平滑筋のゆっくりとした収縮速度は張力発生は、横紋筋のそれらと際だった対照を示している。これは収縮の調節機構の違いだけで説明されるものではなくミオシンとアクチンの結合の性質の違いを反映しているものと考えられる。我々はタンパク質構造の特異的な改変によって機能の違いを理解したいと考えた。用いたミオシンは本補助金で購入した遠心分離機によって調製した。ミオシンATPase反応はオルトバナジン酸(Vi)によって強く阻害される。これはViが無機リン酸(Pi)のアナログとして作用し、ADPとともにATPase活性中心に非常に安定な結合をするためである。我々は、この不活性化複合体が光に敏感で波長300〜400n7の光を照射するとすばやく分解し酵素活性が回復することを見つけた。この時、試料溶液中に1mMのバナジン酸を加えておくとミオシン重鎖の特異的切断が生じた。いずれの軽鎖にも切断はなく消化酵素にくらべて特異性が優れている。重鎖には二箇所の切断が認められ、その位置はアミノ末端から23kDa(V1)及び74kDa(V2)と判明した。第一にV1とV2の両方が切断されるとATPase活性は急激に低下したがV2のみの切断では二価金属イオン依存性の活性がよく保たれていた。第二にアクチン依存性Mg^<2+>-ATPase活性を見ると二箇所の切断では速やかに活性が失われていくのに対し、V2のみの場合にはコントロールの約30%まで低下し以後変化が無かった。第二の点についてアクチン依存性Mg^<2+>-ATPase活性のアクチン濃度依存性を調べたところ親和性が低下しただけで最大活性値は変化していないことが判明した。平滑筋のミオシンを用いて同様の光化学切断を行ったところ横紋筋ミオシンのV2部位に相当する部位で切断が生じた事がわかった。平滑筋ミオシンの軽鎖を破壊することなくアクチン親和性を変化させることなくアクチン親和性を化させる方法として光化学的切断法が有効である。

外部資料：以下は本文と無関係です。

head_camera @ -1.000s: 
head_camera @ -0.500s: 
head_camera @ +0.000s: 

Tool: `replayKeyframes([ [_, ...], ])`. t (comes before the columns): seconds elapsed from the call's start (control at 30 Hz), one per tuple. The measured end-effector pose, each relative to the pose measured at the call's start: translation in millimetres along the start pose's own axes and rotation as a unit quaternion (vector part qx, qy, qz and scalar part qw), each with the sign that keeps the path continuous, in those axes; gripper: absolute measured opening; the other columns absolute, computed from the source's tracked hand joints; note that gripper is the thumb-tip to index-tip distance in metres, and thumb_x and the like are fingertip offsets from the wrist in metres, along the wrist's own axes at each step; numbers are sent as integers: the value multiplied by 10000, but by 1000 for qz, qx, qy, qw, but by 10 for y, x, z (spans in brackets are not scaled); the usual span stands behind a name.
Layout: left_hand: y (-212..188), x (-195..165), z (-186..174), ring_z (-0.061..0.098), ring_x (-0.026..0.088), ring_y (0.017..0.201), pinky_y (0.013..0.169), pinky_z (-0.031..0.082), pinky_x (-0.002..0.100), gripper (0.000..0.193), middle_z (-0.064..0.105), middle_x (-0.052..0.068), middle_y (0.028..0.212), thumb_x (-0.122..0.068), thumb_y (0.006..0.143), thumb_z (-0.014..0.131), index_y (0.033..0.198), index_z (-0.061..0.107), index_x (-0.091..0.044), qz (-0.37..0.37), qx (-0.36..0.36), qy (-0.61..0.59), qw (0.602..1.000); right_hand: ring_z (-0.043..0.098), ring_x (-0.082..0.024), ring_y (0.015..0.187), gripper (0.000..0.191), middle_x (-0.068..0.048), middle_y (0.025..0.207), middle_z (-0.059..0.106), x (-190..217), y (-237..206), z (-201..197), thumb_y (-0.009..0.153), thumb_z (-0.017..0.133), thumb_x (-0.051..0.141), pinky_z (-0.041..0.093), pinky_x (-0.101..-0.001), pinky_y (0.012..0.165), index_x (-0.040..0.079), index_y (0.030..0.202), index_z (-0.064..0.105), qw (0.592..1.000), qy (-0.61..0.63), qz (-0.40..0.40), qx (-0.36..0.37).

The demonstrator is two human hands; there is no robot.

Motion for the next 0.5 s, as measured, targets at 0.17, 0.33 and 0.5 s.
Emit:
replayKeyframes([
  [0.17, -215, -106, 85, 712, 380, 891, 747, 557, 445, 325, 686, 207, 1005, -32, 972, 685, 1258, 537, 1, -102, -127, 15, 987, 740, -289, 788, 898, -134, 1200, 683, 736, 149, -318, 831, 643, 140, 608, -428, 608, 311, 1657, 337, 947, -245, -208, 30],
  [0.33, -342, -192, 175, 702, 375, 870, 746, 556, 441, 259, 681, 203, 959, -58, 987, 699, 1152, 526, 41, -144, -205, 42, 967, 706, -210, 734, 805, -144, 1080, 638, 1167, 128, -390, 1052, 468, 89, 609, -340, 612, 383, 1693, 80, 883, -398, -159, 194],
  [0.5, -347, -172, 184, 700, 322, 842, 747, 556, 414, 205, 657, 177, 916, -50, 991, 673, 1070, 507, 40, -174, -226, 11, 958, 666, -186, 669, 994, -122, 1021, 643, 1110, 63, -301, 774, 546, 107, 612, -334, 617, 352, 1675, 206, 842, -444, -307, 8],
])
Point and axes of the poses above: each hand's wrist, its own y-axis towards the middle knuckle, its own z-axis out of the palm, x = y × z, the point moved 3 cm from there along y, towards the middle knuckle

Smooth ribs, speed, forces, bars, tendons, tendons. The information system is required to indicate that the information system is in combination with the information that is reflected in the information system. We will be able to improve the performance of the special equipment. We will be able to understand the situation. Use the local financial aid to transfer to the local distributor. The ATPase reverses the concentration of acid (Vi), which strongly blocks the damage. The active centers of Vi, Pi and ATPase are very stable and stable, and the active centers of ADPIs are very stable and stable. The photosensitive 300~400n7 photosensitive wave length of inactive and inactive clones was irradiated by photoluminescence (300~400n7). The enzyme activity was determined by enzyme activity. At the same time, it is necessary to cut off the raw material in the feed solution because of the high concentration of 1mM in the feed solution. The digestive enzymes were cut off and the digestive enzymes were cut off. Repeat the location of the 23kDa (V1) and 74kDa (V2) at the end of the cutoff. The first "V1" V2 "cutoff", "ATPase activity", "acute low", "V2", "cut off", "two metals", "dependence", "activity", "protection". The second temperature is dependent on mg ^ & lt;2+>-ATPase activity. Please see the cut-off speed test in the second part of this paper. In order to reduce the temperature, the activity of mg ^ & V2 will be reduced by about 30% of the temperature. The second point is due to the dependence of mg ^ & lt;2+>-ATPase activity on the degree of dependence and low activity on maximum activity. The smooth tendons were cut with the same photochemical cut-off line, the transverse tendons were cut, the V2 parts were cut, and the raw parts were cut. The smooth tendons are broken, and there is a photochemical cutting method for photochemistry.